Exercise instructions:
In the data beneath this task, how many lines contain "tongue"? Answer with the number only.

Provided entries:

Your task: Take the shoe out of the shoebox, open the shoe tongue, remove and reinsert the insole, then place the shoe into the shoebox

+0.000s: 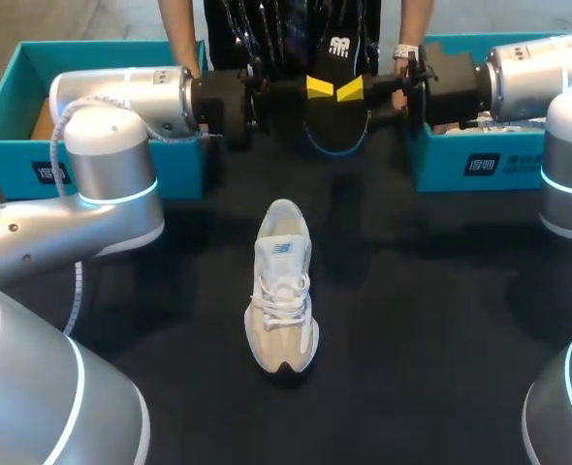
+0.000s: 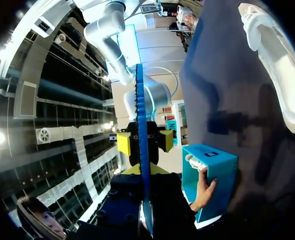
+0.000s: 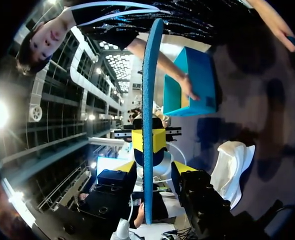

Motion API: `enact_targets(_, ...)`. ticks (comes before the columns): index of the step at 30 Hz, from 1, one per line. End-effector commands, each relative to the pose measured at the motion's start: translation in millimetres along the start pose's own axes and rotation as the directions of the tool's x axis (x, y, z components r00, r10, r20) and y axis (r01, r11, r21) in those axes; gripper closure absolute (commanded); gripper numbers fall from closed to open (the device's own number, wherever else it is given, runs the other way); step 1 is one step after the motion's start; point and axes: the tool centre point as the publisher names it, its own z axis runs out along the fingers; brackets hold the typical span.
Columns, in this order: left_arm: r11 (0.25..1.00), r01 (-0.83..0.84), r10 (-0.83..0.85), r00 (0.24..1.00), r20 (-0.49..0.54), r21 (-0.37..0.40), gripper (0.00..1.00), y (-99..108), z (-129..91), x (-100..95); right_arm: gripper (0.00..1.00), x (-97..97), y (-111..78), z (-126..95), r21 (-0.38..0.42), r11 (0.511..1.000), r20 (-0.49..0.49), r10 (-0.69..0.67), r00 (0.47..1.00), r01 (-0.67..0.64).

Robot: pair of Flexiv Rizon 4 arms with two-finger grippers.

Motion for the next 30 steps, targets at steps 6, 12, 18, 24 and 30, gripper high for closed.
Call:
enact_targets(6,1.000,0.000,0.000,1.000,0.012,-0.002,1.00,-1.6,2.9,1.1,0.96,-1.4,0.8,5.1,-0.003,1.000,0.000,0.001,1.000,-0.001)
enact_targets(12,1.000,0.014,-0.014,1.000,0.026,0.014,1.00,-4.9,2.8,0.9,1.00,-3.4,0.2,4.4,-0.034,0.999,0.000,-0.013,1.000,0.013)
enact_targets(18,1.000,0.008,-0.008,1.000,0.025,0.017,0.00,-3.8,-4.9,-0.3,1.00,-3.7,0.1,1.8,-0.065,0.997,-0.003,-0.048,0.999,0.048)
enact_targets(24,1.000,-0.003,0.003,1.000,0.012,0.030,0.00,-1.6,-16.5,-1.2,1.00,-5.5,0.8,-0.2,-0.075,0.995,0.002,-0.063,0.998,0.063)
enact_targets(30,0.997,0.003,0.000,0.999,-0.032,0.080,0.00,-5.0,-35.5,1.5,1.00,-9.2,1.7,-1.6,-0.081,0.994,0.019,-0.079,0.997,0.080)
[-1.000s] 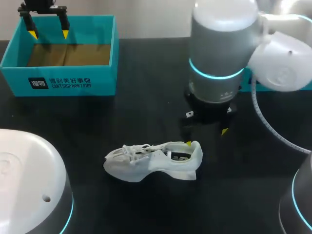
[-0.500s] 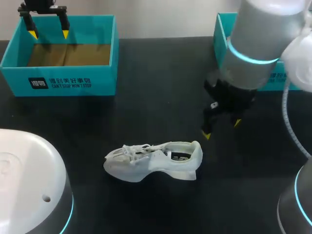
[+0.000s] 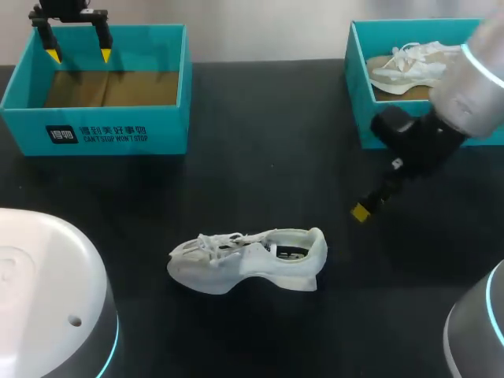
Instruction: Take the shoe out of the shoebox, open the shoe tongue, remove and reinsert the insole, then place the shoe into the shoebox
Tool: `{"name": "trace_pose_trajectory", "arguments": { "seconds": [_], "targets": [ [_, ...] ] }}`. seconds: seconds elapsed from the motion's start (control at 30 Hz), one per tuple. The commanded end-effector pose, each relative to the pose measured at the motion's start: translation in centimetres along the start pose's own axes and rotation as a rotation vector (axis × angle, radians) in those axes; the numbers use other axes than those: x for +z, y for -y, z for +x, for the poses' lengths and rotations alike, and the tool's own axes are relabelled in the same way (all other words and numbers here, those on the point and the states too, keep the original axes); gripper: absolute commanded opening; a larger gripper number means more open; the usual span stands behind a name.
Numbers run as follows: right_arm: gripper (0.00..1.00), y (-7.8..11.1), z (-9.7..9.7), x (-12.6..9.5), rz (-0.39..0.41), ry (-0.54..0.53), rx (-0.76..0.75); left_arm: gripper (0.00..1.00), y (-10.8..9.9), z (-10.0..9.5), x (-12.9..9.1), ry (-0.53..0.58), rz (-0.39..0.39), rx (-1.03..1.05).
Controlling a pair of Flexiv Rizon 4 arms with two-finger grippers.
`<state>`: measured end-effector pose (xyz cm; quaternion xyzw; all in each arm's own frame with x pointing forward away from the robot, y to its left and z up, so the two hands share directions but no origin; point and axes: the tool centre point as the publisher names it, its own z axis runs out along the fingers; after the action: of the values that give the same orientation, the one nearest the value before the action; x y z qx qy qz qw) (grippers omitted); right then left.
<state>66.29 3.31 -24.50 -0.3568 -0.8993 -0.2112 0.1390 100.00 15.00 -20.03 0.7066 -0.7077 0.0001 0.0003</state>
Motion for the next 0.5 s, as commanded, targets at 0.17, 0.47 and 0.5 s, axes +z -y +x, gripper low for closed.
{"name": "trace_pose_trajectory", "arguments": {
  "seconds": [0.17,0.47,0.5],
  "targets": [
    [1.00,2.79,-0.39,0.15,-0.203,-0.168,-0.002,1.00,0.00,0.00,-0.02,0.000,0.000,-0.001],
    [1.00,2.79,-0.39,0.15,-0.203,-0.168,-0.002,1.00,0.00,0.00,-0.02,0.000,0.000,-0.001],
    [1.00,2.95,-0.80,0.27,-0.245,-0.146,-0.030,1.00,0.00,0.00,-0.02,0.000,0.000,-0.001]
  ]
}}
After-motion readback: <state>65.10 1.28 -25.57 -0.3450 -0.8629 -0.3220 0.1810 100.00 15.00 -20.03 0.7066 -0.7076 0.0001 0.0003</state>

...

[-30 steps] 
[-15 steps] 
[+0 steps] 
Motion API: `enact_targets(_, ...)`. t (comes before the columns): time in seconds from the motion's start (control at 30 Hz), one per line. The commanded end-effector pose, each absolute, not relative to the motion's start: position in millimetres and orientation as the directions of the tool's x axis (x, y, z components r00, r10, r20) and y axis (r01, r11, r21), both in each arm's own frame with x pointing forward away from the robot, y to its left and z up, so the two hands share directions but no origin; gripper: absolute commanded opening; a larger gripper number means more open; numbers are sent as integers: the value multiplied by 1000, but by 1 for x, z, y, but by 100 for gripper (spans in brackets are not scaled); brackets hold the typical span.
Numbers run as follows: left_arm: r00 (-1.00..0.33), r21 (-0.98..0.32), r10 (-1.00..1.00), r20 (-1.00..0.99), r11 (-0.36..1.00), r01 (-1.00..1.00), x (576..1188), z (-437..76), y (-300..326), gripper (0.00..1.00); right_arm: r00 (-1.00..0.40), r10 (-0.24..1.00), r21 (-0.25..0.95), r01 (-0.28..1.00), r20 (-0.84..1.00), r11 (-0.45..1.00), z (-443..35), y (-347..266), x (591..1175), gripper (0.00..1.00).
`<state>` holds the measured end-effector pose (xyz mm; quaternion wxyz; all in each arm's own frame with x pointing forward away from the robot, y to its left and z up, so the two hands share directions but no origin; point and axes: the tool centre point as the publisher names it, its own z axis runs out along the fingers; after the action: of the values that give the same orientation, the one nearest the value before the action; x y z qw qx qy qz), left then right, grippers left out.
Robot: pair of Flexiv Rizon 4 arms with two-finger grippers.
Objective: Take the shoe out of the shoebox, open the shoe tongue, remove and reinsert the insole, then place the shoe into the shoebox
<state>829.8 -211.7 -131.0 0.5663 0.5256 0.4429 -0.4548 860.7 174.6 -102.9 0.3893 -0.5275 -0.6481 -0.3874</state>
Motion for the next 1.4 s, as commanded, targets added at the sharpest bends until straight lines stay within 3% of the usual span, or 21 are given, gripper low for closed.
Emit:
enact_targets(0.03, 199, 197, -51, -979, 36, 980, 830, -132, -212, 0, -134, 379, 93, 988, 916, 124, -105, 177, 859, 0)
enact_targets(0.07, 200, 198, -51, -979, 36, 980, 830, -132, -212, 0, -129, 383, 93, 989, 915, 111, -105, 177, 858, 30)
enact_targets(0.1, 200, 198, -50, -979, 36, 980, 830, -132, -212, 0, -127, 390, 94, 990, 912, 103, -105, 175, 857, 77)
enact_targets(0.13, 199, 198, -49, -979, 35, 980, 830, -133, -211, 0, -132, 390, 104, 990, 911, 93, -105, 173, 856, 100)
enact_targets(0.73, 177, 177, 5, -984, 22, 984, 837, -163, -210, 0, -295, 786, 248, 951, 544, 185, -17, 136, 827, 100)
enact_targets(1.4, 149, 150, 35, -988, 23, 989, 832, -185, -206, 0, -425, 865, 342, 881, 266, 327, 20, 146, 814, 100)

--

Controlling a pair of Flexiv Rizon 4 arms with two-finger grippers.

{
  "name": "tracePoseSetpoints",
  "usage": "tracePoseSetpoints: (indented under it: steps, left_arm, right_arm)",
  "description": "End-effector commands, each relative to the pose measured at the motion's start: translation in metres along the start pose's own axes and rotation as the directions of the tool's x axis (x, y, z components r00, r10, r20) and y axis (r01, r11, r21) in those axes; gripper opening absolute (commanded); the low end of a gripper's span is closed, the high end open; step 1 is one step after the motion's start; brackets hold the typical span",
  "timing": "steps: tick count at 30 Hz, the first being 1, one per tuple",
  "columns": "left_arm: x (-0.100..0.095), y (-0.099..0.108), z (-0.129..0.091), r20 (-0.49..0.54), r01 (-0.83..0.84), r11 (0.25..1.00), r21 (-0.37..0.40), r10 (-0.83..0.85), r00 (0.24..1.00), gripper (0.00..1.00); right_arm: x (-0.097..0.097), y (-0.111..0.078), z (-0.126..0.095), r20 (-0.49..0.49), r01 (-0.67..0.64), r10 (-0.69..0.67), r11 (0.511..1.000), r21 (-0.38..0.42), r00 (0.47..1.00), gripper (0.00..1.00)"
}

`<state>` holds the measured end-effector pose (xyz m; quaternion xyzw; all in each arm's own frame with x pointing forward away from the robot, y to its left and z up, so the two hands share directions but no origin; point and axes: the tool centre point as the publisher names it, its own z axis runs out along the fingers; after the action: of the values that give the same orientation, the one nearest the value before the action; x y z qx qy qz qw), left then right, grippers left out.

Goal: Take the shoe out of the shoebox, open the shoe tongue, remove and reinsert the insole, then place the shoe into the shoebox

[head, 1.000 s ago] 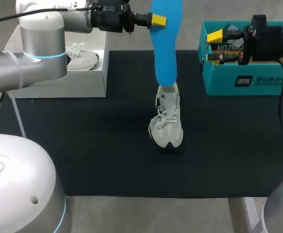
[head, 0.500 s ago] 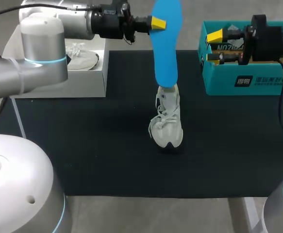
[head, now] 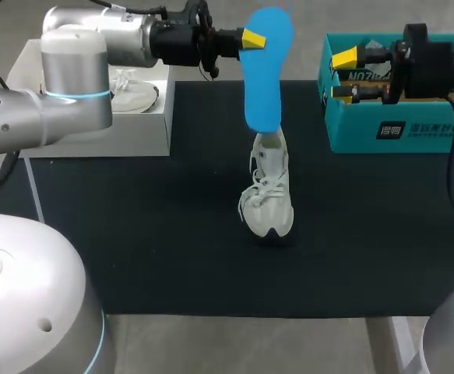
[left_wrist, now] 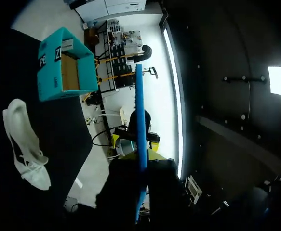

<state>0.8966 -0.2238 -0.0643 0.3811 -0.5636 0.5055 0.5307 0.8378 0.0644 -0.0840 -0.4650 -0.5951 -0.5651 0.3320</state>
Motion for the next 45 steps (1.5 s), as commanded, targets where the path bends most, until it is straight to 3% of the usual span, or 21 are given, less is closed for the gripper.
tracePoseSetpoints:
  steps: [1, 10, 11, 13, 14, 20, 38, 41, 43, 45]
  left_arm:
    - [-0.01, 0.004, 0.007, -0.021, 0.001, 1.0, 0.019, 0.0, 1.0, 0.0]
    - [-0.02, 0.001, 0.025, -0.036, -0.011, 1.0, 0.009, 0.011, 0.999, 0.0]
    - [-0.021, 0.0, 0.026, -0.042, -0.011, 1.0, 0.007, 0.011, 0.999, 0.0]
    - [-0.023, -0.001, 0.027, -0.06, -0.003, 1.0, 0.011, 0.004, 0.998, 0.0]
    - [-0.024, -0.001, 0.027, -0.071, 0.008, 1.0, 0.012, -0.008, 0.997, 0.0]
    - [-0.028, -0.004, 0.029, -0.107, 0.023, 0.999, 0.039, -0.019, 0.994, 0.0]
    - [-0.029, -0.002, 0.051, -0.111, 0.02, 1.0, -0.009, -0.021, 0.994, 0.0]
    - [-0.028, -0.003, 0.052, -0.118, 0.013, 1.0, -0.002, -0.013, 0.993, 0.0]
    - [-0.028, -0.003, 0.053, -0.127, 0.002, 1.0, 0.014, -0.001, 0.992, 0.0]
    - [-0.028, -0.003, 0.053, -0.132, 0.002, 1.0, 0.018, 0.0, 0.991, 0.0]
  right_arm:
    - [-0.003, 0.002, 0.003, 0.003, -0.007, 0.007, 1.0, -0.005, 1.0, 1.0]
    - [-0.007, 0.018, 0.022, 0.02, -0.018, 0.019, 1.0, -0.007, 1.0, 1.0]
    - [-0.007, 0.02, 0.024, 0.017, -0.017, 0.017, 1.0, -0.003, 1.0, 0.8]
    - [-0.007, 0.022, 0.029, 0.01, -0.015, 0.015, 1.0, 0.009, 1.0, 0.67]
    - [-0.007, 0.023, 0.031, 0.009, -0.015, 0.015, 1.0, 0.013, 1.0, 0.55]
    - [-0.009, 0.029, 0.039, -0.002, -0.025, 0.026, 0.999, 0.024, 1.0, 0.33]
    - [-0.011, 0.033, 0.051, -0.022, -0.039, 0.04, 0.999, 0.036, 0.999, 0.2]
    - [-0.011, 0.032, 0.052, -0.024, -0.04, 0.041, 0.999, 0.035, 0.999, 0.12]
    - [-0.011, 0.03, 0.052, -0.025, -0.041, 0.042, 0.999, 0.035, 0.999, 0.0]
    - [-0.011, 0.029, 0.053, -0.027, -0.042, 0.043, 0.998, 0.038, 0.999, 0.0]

Solution to this exercise:
4